• ABOUT THIS TASK:
Extract from the listing each line in which the word "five" appears.

★ ★ ★ ★ ★

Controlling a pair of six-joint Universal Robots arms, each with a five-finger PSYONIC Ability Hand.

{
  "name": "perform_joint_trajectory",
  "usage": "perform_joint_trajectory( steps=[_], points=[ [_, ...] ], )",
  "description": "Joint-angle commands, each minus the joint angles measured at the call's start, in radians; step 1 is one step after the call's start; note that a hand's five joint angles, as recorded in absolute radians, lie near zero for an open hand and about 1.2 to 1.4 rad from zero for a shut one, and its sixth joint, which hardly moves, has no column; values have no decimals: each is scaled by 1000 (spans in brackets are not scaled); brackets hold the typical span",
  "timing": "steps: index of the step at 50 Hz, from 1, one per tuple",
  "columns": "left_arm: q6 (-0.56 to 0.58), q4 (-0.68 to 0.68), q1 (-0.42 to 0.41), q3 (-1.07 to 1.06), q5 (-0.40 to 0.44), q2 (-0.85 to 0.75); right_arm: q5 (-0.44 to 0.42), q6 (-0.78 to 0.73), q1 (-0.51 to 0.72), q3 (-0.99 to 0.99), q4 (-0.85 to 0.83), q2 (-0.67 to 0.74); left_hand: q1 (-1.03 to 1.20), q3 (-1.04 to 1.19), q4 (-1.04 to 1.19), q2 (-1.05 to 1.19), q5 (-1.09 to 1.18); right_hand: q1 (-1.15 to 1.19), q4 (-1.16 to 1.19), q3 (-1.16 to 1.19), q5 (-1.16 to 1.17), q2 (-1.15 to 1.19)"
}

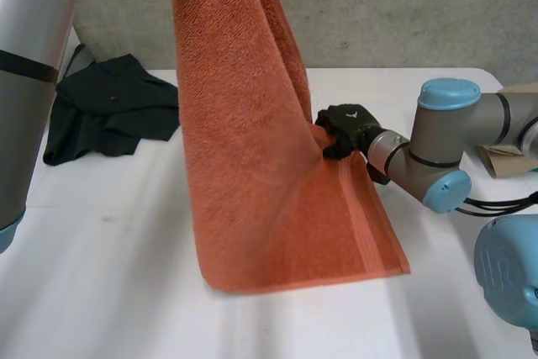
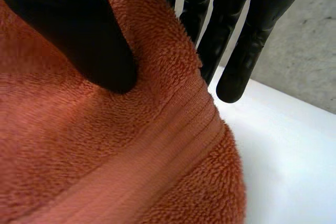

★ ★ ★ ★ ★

• ANSWER AREA:
Controlling a pair of six-joint Universal Robots arms, each with a five-finger PSYONIC Ability Hand.
  "description": "Joint-angle commands, each minus the joint angles measured at the call's start, in radians; step 1 is one step after the call's start; note that a hand's five joint angles, as recorded in absolute radians, lie near zero for an open hand and about 1.2 to 1.4 rad from zero for a shut one, and its sixth joint, which hardly moves, has no column; values have no decimals: each is scaled by 1000 (spans in brackets are not scaled); brackets hold the typical span",

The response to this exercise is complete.